Today’s upside-down world has Laver in North County instead of Down Under for the sport’s first major, which ends on Sunday.
Laver, 82, skipped the 15-hour trek to Melbourne because of the pandemic. That has the “Rocket” cooling his jets and eyeing the action on TV, where he roots for Spain’s Rafael Nadal and Australia’s Ashleigh Barty.
For Laver it’s the reunion with his colleagues and him participating in the festivities, as much as the tennis, that has him longing for his homeland. The Australian Open possesses a sunny vibe and is known as the “Happy Slam,” held during the summer and drawing spirited fans of all ages.
The event’s biggest booster is Laver, a player for the ages as the only competitor to win two Grand Slams. As an amateur in 1962 and as a pro in 1969, Laver won the Australian Open, French Open, Wimbledon and U.S. Open.
Do that, and they put your name in lights.

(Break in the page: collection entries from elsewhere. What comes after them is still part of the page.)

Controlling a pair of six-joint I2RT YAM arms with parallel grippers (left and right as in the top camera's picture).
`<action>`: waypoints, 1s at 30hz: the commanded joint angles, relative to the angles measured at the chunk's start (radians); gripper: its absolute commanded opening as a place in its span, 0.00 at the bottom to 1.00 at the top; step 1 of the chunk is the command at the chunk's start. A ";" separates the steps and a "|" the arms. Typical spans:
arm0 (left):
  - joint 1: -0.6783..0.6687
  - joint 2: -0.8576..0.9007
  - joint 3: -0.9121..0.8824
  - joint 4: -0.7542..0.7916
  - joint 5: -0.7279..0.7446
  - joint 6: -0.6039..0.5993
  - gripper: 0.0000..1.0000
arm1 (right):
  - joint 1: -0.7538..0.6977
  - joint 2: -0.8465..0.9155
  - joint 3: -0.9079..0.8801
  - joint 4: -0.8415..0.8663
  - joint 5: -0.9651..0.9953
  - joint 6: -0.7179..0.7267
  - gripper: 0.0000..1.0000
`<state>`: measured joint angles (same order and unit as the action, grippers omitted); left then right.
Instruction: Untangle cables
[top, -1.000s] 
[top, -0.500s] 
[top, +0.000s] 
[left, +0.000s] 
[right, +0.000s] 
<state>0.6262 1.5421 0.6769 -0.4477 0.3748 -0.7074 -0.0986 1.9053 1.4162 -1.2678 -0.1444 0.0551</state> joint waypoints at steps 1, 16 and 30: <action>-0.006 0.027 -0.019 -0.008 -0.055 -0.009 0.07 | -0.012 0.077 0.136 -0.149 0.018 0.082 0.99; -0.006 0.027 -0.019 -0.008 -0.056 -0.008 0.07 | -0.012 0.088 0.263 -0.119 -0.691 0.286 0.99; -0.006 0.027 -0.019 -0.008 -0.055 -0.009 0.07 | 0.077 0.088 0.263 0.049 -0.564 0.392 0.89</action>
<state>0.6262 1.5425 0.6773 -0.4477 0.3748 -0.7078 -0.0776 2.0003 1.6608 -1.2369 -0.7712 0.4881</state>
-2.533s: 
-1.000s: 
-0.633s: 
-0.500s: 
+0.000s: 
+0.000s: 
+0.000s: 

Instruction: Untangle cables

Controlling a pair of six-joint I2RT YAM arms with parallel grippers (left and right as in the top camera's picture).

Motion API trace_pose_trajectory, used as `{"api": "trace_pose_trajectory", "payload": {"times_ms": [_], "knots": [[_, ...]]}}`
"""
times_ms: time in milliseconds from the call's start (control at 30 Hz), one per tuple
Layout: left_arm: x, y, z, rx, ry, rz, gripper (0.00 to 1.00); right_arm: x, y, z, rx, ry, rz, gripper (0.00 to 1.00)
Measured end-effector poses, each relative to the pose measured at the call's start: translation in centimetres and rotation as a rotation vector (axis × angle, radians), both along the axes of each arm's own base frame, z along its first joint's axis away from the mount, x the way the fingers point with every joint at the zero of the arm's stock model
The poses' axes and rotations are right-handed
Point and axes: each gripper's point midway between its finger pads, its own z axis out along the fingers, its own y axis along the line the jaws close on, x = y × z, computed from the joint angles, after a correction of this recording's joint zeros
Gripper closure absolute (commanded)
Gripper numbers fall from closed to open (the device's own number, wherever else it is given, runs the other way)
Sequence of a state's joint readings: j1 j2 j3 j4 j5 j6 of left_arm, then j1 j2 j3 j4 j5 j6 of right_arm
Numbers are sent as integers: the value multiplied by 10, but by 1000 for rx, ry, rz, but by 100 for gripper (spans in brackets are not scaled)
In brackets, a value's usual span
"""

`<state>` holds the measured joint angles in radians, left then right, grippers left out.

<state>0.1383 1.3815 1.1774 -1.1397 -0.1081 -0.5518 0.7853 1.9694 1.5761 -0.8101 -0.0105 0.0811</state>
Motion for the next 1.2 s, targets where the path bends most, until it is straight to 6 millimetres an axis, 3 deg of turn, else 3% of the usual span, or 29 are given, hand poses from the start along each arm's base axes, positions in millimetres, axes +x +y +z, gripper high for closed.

That’s certainly true of this mate as the Australian Open’s signature venue at its sprawling complex is the Rod Laver Arena.
Of Laver’s countless triumphs and trophies, having Melbourne’s grandest indoor arena carrying his letters eclipses them all. Tennis is just part of the schedule, which includes everything from concerts to rodeos and draws some 1.5 million customers annually.
“It’s amazing to have my name on the stadium,” said Laver, who won the Australian Open three times. “I’m honored that Australia did that for me because there could have been a lot of different names on it. I was extremely happy that they picked me.”
That gesture in 2000 also gave Laver a lift after what he called a “rough patch.” Laver, always a battler with 200 titles to his credit, had just emerged from the toughest fight.
Two years earlier Laver suffered an aneurysm during an interview at the Los Angeles Tennis Center at UCLA. Laver was rushed across campus to the UCLA Medical Center and received immediate care. That possibly saved his life.
Laver rebounded, but it was a challenge. Now it’s difficult finding a day in which Laver, an International Tennis Hall of Fame member, isn’t doing something athletic. There’s golf and his twice-a-week workouts at the Omni La Costa Resort and Spa.
“Rod is determined to stay fit and his perseverance is very admirable,” said Carlsbad’s Emily Hilgemann, Laver’s trainer for 11 years. “He shows up early to warm up and stretch so every session he is at his best. Not very many people like to be pushed like he does.”
The Aussies felt a tug at their heartstrings when christening the 15,000-seat Rod Laver Arena. Laver was not only the world’s top-ranked player from 1964 to 70, but the Queensland native led Australia to five Davis Cup titles.
“He represents what a true Aussie is, and he is such a humble person,” said Nelson Flores, a Melbourne resident who attends the Australian Open. “It’s just not the same without him here.”
Laver’s seat isn’t the only one vacant. Melbourne underwent a recent five-day lockdown because of COVID-19, which had players performing minus the thunderous roars from patrons that accompany the splendid shot-making.
“I’m sure it’s different for the players,” Laver said. “Your concentration level is higher with fans because you don’t want to embarrass yourself by playing badly. You want to prove that you are a good tennis player, and the crowd will tell you if you are.”
He’s among the local masses anticipating the San Diego Padres season, and just maybe it’s because they both traffic in grand slams. Laver, a former San Diego Chargers season-ticket holder, counts Padres owner Peter Seidler as a friend.
No foe of hard work, Laver is off to lift weights with Hilgemann at La Costa. If he’s feeling nostalgic for something bearing his name, he’s also in the right spot.
Close to where Hilgemann puts him through the paces is the resort’s tennis shop, where there’s a plaque honoring Rod Laver.